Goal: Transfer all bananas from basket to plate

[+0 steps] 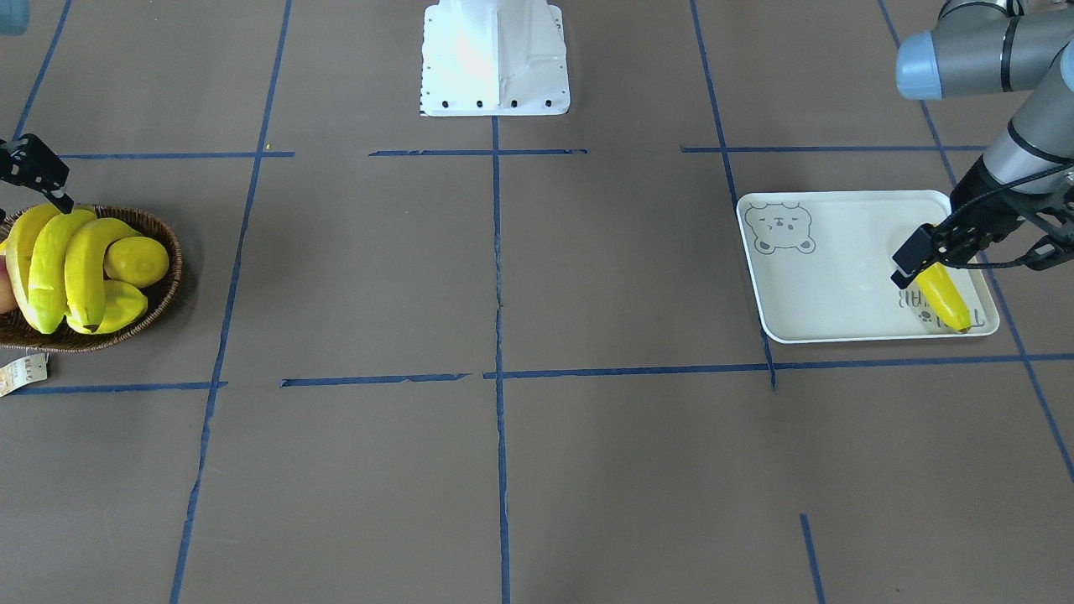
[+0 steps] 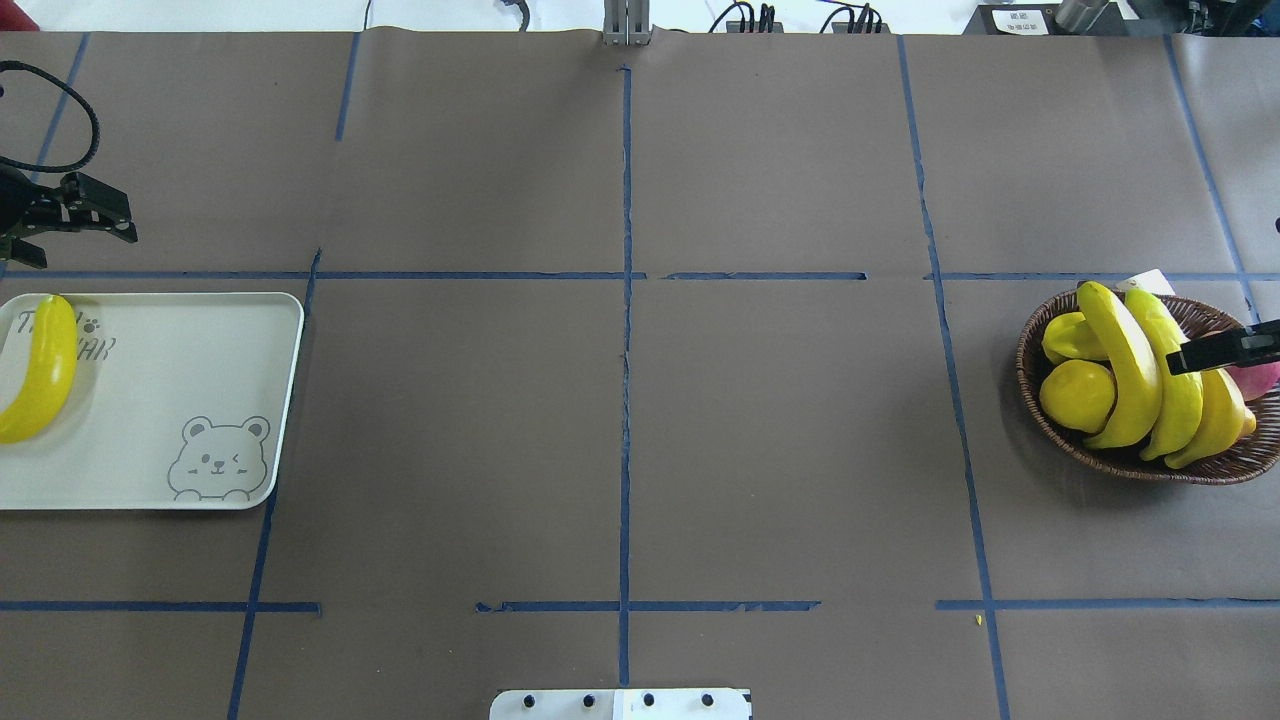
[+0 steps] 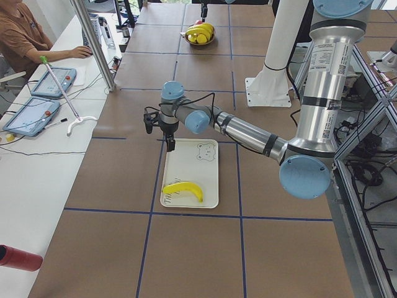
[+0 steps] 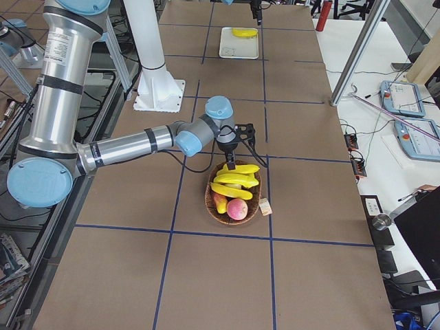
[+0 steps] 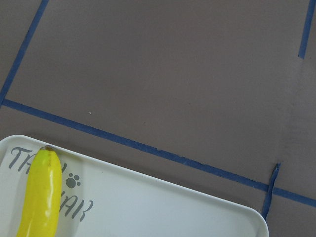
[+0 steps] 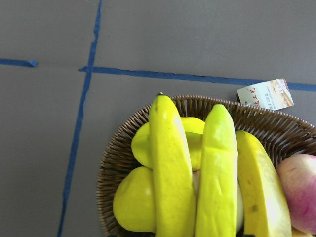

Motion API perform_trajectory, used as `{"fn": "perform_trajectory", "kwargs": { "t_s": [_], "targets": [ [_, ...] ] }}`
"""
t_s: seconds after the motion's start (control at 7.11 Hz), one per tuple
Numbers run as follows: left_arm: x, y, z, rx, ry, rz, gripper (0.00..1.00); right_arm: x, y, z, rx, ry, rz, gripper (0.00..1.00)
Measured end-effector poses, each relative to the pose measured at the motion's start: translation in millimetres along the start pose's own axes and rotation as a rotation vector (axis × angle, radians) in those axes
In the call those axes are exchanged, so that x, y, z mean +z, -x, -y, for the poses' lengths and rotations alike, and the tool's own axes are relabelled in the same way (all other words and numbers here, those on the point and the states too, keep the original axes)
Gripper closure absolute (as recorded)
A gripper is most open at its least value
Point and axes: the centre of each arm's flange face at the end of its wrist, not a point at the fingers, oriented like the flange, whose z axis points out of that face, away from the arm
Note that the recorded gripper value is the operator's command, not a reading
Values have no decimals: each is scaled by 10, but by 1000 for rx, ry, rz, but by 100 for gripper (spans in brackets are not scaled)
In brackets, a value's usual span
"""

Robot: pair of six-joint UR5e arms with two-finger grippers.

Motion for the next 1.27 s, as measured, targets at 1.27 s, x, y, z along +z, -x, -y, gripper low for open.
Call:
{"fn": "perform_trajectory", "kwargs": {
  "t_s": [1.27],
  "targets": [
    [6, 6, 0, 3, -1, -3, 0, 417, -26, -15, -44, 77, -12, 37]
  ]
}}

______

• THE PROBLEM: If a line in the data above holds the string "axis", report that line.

• RESPONSE TO THE TASK:
Measured end-effector poses, each relative to the pose measured at the motion's start: translation in millimetres along the start pose's own axes and rotation as a rotation vector (axis × angle, radians) in those axes
Point and axes: the centre of each arm's flange face at the end of its wrist, not a point at the fingers, oriented like the flange, whose z axis points out of that face, away from the arm

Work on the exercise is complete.